First, the defendant’s offense must fall into the listed charges in section 1000(a). The defendant must then satisfy six additional requirements making him eligible for DEJ. These requirements include: 1) that the defendant has no conviction for an offense involving drugs prior to the charged offense; 2) that the charged offense was nonviolent; 3) that there was no violation relating to drugs other than a violation of section 1000; 4) that the defendant has never had probation or parole revoked without completion; 5) that the defendant has not completed or been terminated from diversion or DEJ within five years of the charged offense; and 6) that the defendant has no prior felony conviction within five years of the charged offense. These requirements severely limit the pool of eligible defendants for participation in DEJ.
Perhaps the most important of these requirements is contained in section 1000(a)(1)–that the defendant has no prior conviction for any offense involving controlled substances. This provision bars all criminals with a drug history other than a first time offender from participation in DEJ. Although eligibility for DEJ requires the satisfaction of many requirements, there are tangible and important benefits to the program. Primarily, that the charges can be dismissed and the arrest expunged from the defendant’s record.
B. Drug Courts
The first drug court in California welcomed clients in 1991. In a drug court, “[T]he emphasis shifts away from placing blame and administering appropriate punishment, toward identifying the underlying causes of the offending behavior, and working to address those causes through treatment.” Rather than serving jail time, an offender in drug court participates in a court-monitored treatment program. A defendant’s opportunity to participate in a drug court depends on the existence of a drug court within the county in which he committed his crime. Counties are not required to have drug court programs; rather, section 1000.5 of the California Penal Code grants the authority to the presiding judge of a superior court to establish a drug court program. Each county’s drug court is run according to standards set by the presiding judge in the county, or a judge appointed by the presiding judge, along with the district attorney and public defender. For example, in Los Angeles County the standards require that the defendant have no prior convictions involving violence or the sale, manufacturing, or trafficking of drugs. County drug programs also typically have a mission statement that outlines the goals and hopes of the program in rehabilitating its participants.
Drug courts in California use several different models, one of which is the pre-plea model of diversion. When a defendant is arrested and charged with a nonviolent drug offense, and drug court is an available option, a defendant must be deemed suitable for participation in drug court through an intake interview done by a member of the drug court team. If the defendant is found suitable, it is ultimately the defendant’s choice if he wants to opt into the drug court program as opposed to enduring the traditional punishment. In court, the defendant does not enter a plea of guilty, and criminal proceedings are suspended pending successful completion of drug court. A drug court program typically consists of:
[A] regimen of graduated sanctions and rewards, individual and group therapy, urine analysis testing commensurate with treatment needs, close court monitoring and supervision of progress, educational or vocational counseling as appropriate, and other requirements as agreed to by the presiding judge or his or her designee, the district attorney, and the public defender.

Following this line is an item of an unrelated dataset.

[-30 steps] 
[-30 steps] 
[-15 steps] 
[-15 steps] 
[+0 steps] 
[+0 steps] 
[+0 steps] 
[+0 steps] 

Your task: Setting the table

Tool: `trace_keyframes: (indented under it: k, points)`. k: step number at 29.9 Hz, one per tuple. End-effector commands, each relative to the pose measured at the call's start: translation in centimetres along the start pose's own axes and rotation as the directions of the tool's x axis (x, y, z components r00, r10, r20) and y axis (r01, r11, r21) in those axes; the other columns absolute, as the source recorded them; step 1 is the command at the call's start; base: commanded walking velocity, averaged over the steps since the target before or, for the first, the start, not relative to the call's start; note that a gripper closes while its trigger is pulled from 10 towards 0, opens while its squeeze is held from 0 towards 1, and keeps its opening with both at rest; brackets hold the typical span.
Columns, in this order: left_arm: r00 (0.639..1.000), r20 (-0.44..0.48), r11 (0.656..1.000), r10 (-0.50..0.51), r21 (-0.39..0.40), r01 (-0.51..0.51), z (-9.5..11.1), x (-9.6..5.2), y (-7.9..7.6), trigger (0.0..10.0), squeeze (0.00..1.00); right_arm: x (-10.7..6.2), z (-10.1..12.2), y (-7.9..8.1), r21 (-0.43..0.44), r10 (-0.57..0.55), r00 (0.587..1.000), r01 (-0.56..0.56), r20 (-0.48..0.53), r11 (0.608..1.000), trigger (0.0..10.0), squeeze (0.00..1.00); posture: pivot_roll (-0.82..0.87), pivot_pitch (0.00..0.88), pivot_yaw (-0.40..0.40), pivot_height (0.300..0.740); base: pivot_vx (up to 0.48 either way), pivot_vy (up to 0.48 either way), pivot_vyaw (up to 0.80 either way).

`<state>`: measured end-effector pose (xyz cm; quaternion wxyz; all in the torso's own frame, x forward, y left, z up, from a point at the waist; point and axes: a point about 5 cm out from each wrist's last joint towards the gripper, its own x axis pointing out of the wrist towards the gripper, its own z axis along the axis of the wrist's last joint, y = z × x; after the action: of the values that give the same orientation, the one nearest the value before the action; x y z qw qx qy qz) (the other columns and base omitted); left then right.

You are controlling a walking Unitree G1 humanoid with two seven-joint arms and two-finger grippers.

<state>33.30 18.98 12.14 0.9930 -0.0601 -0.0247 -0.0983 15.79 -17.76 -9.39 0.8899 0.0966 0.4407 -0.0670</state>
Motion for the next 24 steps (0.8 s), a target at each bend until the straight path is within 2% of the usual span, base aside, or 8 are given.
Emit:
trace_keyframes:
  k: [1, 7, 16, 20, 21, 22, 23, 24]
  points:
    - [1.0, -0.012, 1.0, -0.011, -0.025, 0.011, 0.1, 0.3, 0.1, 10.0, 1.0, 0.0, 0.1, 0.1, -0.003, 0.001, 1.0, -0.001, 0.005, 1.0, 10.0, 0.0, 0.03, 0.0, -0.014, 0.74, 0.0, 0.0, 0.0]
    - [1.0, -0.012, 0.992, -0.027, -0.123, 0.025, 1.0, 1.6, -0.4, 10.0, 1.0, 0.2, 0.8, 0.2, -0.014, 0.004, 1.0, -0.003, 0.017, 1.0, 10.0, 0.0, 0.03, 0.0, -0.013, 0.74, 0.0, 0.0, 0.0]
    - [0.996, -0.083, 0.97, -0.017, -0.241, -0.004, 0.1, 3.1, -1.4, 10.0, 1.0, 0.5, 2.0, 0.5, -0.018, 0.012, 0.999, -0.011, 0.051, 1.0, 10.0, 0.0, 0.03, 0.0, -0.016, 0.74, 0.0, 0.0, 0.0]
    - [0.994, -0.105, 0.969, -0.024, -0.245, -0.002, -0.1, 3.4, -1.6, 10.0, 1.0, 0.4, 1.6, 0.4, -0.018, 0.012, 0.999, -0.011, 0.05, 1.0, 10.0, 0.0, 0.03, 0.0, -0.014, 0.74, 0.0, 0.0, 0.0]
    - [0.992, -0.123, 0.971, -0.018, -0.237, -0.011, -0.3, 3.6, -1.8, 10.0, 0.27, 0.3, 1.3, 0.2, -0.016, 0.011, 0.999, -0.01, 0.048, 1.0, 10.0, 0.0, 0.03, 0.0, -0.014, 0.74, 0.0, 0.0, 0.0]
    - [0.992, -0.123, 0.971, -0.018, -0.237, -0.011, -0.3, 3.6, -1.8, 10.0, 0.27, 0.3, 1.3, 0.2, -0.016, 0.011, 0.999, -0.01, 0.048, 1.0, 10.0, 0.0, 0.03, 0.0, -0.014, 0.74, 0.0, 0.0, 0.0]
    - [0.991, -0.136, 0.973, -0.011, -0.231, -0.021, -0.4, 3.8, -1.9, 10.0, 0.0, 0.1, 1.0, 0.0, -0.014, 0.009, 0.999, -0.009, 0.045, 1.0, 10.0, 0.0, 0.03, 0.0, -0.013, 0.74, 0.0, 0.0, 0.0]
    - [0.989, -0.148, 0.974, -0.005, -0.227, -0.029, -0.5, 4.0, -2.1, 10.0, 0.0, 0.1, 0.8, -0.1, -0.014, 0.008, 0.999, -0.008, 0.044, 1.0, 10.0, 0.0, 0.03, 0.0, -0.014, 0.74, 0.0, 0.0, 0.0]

If the defendant satisfactorily completes the drug court program, the criminal charges will be dismissed and the arrest will be deemed to have never occurred. However, if the court finds that the defendant is not performing satisfactorily, or has subsequently engaged in or been convicted of certain types of criminal conduct, the court will then reinstate the criminal charges.
C. Proposition 36
Proposition 36 is California’s most recent drug diversion program. Arising in response to issues with the existing diversion programs, the California legislature enacted Proposition 36. Section 1210.1 requires “any person convicted of a nonviolent drug possession offense [to] receive probation.” As a condition and requirement of probation, the defendant must complete a drug treatment program. A key difference between previous diversion programs and Proposition 36 is the point in the judicial process at which the defendant is assigned to a treatment program. Unlike DEJ and drug court, Proposition 36 participants enter a treatment program post-conviction.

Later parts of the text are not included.